Case in point: beef heart, its muscularity softened through a pastrami-like treatment, then sliced thin, topped with a punchy caraway sauerkraut and piled into bite-size buns blackened with charcoal powder.

It's a fantastic must-have nibble, one of five similarly witty appetite teasers best enjoyed, tapas-style, on the shareable snacks board. With beer pairings, it's $36, and so worth it.

The building's audacious design — by Steven Dwyer of HGA Architects and Engineers of Minneapolis — is another off-the-charts asset. Its titanic scale certainly trumpets the message, "This is what $30 million looks like."

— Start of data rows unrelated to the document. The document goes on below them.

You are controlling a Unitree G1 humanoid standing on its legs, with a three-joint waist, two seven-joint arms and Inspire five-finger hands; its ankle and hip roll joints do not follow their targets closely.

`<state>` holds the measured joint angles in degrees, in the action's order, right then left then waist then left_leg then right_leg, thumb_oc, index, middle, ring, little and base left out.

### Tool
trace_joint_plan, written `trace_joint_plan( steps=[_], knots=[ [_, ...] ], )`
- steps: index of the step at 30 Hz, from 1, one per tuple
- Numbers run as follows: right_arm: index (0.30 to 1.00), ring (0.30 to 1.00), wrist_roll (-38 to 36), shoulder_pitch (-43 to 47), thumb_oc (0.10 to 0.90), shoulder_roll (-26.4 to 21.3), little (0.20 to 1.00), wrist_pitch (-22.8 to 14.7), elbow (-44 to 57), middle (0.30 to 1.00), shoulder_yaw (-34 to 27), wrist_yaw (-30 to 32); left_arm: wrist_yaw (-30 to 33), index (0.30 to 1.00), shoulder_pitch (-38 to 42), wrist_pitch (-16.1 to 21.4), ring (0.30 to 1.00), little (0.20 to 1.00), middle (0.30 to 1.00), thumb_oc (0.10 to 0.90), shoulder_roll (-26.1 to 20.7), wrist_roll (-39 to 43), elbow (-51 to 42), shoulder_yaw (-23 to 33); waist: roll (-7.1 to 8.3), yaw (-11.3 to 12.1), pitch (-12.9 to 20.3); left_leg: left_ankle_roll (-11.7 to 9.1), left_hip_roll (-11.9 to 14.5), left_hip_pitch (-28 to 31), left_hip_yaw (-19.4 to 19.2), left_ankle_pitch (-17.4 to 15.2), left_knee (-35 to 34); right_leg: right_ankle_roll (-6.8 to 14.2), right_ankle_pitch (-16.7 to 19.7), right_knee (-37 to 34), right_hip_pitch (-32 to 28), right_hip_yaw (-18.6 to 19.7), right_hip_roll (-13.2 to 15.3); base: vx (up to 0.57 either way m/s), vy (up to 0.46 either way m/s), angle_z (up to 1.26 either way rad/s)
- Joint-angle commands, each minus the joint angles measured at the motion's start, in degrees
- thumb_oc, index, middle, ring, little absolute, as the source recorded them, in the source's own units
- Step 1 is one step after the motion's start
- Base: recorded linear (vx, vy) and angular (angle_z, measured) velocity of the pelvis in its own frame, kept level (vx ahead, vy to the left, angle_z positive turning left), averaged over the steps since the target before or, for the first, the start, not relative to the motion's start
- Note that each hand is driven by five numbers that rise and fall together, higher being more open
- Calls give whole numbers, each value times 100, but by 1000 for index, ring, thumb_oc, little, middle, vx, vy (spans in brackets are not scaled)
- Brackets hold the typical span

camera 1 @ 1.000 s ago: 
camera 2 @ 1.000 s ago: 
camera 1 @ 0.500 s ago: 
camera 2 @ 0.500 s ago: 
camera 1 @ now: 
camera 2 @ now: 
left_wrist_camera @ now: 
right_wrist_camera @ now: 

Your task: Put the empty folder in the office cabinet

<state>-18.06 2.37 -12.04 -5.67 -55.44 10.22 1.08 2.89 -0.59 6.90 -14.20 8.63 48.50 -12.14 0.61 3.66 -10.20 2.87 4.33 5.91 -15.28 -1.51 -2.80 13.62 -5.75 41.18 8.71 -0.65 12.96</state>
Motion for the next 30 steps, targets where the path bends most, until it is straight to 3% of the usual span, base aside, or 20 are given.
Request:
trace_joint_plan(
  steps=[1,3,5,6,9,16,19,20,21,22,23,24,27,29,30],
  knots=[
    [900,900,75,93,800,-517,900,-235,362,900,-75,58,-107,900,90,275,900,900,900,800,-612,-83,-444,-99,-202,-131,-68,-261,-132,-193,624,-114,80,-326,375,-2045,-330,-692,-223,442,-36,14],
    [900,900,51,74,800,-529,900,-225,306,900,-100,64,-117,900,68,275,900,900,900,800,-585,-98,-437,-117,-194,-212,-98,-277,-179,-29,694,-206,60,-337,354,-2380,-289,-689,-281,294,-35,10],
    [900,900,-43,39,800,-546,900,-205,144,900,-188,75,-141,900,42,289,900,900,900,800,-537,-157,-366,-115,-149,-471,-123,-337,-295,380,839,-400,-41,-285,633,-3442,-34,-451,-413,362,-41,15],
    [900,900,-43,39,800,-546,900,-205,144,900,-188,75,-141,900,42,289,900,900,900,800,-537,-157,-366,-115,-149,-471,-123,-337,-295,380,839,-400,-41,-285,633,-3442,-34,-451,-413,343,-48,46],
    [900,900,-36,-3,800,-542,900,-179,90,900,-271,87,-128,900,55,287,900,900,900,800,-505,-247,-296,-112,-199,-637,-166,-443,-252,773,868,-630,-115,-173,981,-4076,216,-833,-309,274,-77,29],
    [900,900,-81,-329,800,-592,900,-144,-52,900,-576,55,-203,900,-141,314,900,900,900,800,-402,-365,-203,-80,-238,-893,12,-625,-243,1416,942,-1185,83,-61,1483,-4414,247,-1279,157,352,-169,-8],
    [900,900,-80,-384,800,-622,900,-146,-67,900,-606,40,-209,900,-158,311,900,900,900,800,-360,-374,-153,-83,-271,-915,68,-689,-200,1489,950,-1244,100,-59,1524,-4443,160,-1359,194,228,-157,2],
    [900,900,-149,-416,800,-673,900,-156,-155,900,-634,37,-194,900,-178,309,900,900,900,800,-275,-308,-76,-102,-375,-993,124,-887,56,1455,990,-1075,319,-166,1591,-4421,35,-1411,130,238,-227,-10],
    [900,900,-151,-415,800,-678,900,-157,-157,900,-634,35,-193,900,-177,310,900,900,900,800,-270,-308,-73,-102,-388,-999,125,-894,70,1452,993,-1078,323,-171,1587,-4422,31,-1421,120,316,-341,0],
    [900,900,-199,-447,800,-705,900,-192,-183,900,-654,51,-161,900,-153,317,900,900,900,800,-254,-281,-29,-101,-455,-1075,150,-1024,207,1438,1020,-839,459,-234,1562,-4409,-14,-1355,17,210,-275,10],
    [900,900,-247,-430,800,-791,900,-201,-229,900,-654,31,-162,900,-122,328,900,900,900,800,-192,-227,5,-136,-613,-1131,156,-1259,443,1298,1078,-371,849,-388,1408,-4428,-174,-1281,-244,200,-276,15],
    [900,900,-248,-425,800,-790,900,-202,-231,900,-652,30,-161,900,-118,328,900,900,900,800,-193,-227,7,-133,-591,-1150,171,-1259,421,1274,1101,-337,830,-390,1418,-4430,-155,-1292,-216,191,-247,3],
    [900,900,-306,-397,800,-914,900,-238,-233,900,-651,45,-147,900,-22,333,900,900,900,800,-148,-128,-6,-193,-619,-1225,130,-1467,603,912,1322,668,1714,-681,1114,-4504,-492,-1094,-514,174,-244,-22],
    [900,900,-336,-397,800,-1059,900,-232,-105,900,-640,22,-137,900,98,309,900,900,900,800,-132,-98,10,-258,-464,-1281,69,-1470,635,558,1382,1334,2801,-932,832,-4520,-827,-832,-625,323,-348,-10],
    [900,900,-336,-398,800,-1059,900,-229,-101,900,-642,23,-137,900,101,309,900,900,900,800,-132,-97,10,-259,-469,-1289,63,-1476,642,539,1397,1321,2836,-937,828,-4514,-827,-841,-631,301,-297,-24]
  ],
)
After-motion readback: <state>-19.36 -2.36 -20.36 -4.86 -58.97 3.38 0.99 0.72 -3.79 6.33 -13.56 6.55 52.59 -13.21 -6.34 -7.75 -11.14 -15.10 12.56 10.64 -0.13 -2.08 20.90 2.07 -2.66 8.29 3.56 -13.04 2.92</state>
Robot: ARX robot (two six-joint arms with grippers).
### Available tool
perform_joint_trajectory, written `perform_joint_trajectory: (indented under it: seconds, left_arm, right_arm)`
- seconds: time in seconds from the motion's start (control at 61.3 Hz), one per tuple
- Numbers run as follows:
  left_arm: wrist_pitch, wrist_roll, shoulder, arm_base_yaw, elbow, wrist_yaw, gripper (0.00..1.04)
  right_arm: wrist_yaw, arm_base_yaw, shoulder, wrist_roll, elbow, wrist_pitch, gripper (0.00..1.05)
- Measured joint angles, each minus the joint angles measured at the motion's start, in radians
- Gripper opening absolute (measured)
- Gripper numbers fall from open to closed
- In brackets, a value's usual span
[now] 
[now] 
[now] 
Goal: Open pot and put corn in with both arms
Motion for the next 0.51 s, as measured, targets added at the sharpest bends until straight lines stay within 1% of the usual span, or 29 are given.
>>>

The exterior astutely mirrors the neighborhood's industrial setting. Inside, it's dinner theater meets factory floor, with diners treated to museum-quality views of gleaming, semi-sculptural brewing apparatus that's set, Oz-like, behind towering glass walls.

The boisterous first-floor beer hall has the scale of Munich's most memorable beer-focused gathering spaces (it can be just as loud, too). But rather than speaking in some kind of kitschy Bavarian pig Latin, Dwyer's work is fluent in the sleek, rational vocabulary of modernism.

A long bar and what feels like an acre of picnic table-style seating encourage mingling among standoffish Minnesotans, and what could be a better conversation starter than beer?

Directly overhead lies the Brewer's Table, occupying a much more compressed and subdued space. Take a seat at the kitchen counter, or on the sheltered terrace, which overlooks the well-tended lawn of the massive beer garden, the view artfully bookended by an abandoned grain silo.

When sunset rolls around, the silo's rippling concrete walls are bathed in Surly-appropriate red light, a visual shoutout to the brewery's amusing predilection for christening its beers (Hell, Darkness) with underworld overtones.

Talk about a light-bulb moment: What feels like an out-of-the-way address — in the shadow of Prospect Park's 109-year-old water tower, with its witch's hat roof — suddenly makes all kinds of poetic sense.